With Fahd’s continued follow up on Ahmed and a great effort from his side, Ahmed eventually took the exam and passed it.

When thinking about his experience with the classes, Ahmed shared, “I benefited from the catch up classes a lot. I met with the facilitator Fahd. He stood by my side and if not for him, I would have never passed. Fahd was great. Fahd cared for me. I loved him.  He told me, ‘I am your father and your brother and anything you want, I will do it for you.’ My relatives wouldn’t have said the same to me.”

Fahd shared, “Ahmed is a boy with great potential. Although he is a small child, he has a big mind. When you talk to him, you would think you were talking to someone who is 50 years old. He is taking responsibility for his family.”

Today, despite the fond memories of his dad teaching him to be an Imam, he has a new inspiration for what he would like to become.  “When I grow up, I want to be a teacher,” said Ahmed. “It is good from the financial side. In the summer holidays I can do another job, and after 12 o’clock (when the job as a teacher ends for the day) I can do extra work.”

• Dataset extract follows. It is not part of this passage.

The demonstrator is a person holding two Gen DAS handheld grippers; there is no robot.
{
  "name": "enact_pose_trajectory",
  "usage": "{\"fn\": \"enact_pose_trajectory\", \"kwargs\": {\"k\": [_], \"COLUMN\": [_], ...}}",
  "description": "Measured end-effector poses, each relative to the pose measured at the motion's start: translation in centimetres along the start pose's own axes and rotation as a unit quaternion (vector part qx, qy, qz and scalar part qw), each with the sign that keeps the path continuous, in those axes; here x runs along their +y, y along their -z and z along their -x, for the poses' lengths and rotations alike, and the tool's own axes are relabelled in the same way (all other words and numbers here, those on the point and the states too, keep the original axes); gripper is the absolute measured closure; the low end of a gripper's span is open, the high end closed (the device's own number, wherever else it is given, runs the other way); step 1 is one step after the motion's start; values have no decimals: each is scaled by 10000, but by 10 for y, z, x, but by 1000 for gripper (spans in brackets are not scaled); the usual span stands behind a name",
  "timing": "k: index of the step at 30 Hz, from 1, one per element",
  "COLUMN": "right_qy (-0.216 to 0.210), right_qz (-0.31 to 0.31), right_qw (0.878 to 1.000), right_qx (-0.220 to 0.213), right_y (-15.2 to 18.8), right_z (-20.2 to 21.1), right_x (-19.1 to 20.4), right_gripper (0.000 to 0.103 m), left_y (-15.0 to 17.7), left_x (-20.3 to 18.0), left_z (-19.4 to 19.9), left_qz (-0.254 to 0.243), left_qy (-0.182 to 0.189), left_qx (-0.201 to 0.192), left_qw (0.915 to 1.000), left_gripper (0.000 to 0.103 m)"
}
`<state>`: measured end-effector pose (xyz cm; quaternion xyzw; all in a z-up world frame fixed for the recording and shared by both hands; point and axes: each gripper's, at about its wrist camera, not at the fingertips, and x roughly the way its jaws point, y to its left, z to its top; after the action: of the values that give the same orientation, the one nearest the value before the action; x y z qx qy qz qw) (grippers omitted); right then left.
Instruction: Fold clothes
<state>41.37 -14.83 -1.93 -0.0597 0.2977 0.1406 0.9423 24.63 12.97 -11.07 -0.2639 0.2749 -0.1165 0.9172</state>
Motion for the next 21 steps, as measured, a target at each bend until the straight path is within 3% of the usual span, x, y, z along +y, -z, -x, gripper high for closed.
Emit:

World Vision in partnership with Al Ghad Organization and through funding from the Japan Platform (JPF) provided catch up classes to 800 students, 400 boys and 400 girls in 2019. Many boys and girls like Ahmed have missed years of education due to conflict.  It is easy to get discouraged when unable to pass the exams.  After attending the catch up classes, 83% of the students have successfully passed their exams. 

Ahmed’s father knew the power of education. Through programming like catch up classes, World Vision works to support children like Ahmed in having a brighter future.